Description of the task:
There is one span to output from the data below: the lines starting at the line with "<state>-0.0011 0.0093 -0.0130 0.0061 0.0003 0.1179" and ending at the line with "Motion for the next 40". Output it exactly, ends included, nothing more.

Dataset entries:
———

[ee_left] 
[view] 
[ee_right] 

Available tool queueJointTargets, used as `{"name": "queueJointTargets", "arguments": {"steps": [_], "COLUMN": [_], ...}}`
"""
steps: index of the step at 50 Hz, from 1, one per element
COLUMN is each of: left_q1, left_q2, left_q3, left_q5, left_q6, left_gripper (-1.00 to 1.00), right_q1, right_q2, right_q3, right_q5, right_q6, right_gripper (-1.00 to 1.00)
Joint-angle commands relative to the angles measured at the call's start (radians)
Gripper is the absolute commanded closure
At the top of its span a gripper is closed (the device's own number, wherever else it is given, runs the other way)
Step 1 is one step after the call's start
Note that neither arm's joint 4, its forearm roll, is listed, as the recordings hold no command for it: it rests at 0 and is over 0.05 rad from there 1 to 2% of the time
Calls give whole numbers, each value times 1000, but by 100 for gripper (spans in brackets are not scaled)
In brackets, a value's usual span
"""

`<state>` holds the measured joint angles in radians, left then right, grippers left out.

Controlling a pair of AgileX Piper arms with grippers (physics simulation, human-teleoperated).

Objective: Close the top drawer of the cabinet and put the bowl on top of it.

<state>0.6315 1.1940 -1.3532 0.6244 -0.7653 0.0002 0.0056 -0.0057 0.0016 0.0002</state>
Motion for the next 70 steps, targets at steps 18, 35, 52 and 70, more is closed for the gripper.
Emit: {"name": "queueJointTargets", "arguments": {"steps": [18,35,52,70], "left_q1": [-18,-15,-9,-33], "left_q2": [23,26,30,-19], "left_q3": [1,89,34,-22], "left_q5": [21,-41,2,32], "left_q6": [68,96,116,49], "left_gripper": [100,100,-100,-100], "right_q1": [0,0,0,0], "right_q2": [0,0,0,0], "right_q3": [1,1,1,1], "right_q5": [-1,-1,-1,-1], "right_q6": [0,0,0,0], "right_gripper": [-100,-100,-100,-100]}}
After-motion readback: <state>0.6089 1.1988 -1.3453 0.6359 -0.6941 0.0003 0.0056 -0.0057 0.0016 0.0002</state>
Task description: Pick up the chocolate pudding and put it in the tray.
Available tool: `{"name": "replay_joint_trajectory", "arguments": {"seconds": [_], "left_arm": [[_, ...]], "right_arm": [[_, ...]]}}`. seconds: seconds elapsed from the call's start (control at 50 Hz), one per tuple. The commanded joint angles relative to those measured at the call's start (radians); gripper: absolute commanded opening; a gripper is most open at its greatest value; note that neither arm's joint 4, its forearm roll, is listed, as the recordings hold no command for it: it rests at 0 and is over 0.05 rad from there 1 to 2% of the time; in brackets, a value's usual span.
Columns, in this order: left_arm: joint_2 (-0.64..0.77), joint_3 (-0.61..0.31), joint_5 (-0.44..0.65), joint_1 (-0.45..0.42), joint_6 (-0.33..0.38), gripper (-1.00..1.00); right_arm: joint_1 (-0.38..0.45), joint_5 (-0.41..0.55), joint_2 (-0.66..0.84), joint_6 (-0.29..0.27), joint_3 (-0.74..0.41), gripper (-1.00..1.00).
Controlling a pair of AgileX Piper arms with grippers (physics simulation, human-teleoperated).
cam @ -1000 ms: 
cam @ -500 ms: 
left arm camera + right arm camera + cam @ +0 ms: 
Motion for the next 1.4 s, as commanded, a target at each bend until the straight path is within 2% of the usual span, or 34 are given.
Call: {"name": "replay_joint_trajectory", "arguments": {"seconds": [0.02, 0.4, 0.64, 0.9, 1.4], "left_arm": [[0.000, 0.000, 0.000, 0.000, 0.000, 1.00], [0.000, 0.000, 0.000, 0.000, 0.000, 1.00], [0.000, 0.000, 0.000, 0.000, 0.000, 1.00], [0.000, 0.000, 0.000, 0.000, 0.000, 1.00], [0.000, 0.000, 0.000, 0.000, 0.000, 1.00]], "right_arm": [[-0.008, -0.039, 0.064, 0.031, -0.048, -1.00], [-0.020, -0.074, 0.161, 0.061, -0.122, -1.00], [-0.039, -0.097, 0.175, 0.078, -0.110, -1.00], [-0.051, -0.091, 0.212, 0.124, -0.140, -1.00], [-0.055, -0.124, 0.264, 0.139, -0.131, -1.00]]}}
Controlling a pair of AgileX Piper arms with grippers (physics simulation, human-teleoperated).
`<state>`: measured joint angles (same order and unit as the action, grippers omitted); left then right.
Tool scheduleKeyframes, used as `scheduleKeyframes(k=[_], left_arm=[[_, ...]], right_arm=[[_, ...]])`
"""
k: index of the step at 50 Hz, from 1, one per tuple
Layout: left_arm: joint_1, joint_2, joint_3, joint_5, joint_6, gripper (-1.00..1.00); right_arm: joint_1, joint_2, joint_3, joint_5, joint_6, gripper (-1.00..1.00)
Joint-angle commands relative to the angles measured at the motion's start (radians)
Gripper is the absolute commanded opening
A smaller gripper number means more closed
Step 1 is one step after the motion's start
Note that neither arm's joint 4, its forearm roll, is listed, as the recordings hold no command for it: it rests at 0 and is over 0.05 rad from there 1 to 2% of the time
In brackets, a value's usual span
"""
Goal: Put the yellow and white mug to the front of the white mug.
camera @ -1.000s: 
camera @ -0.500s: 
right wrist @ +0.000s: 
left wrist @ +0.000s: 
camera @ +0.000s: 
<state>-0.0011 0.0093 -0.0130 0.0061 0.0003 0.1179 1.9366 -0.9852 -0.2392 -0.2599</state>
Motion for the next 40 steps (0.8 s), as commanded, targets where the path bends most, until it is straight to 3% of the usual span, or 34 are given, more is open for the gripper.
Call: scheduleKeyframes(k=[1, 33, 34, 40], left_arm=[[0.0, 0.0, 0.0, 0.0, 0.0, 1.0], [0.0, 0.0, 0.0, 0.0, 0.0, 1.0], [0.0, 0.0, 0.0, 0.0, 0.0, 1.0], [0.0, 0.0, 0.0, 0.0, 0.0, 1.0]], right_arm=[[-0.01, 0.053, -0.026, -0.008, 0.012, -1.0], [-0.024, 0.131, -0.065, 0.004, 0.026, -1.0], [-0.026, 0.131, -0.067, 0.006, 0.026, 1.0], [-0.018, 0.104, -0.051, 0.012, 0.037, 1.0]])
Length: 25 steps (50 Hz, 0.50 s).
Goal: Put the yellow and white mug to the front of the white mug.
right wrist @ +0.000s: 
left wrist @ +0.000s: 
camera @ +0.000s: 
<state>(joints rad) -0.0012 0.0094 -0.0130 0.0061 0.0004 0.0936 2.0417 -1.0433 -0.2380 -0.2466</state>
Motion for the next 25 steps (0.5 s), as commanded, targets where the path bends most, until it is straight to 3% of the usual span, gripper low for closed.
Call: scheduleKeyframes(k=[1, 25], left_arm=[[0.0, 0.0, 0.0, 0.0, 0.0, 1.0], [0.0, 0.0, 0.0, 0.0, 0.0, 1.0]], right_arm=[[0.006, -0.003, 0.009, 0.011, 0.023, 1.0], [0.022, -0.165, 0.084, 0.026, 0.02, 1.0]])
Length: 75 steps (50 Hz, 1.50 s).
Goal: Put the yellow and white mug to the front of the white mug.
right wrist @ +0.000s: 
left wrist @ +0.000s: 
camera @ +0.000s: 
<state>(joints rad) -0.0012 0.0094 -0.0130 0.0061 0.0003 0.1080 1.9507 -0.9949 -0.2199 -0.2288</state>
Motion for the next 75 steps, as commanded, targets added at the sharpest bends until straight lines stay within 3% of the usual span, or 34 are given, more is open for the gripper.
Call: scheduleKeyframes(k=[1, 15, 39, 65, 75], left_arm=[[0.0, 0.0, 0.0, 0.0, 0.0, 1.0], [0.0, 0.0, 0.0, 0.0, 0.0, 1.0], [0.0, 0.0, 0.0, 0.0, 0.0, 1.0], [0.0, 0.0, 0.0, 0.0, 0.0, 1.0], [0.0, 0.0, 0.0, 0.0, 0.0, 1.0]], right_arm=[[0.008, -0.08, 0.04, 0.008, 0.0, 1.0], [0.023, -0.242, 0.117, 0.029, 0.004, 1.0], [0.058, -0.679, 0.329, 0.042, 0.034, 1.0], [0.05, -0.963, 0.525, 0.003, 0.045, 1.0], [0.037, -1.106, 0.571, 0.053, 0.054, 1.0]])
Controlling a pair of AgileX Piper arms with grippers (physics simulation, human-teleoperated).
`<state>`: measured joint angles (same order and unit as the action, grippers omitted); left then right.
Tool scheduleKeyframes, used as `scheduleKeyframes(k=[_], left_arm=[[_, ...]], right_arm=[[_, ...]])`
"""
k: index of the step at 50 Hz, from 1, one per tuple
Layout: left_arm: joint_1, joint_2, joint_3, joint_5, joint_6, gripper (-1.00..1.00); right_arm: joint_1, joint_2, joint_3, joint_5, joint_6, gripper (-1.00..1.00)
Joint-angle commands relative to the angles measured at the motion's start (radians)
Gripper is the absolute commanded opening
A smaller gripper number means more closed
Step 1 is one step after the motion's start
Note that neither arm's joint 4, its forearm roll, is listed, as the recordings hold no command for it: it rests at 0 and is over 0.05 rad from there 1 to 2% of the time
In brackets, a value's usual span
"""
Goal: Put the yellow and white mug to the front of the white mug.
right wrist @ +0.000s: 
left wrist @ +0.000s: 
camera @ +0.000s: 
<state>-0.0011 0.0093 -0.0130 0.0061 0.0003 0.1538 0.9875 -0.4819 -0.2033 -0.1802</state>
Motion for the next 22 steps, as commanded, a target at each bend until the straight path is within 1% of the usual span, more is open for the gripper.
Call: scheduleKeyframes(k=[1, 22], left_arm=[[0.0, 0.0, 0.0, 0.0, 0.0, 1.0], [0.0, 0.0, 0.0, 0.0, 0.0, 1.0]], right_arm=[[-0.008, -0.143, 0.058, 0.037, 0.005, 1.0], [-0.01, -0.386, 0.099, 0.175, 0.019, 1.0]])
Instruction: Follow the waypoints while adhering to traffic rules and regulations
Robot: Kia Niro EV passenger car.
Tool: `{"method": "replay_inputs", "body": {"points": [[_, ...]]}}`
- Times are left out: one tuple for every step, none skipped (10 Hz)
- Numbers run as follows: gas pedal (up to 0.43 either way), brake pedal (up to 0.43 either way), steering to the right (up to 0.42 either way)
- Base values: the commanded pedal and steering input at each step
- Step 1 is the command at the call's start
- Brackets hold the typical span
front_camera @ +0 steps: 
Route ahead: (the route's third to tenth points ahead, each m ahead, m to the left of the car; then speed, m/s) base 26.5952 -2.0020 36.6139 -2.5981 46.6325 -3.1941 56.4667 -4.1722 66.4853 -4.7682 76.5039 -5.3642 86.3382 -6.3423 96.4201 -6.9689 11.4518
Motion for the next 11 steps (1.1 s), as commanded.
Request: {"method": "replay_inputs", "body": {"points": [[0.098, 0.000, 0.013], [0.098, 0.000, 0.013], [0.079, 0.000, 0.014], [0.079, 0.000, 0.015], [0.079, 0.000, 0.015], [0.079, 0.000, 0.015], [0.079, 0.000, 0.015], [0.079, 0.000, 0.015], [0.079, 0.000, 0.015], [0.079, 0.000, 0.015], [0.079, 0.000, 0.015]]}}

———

Exercise output:
<state>-0.0011 0.0093 -0.0130 0.0061 0.0003 0.1179 1.9366 -0.9852 -0.2392 -0.2599</state>
Motion for the next 40 steps (0.8 s), as commanded, targets where the path bends most, until it is straight to 3% of the usual span, or 34 are given, more is open for the gripper.

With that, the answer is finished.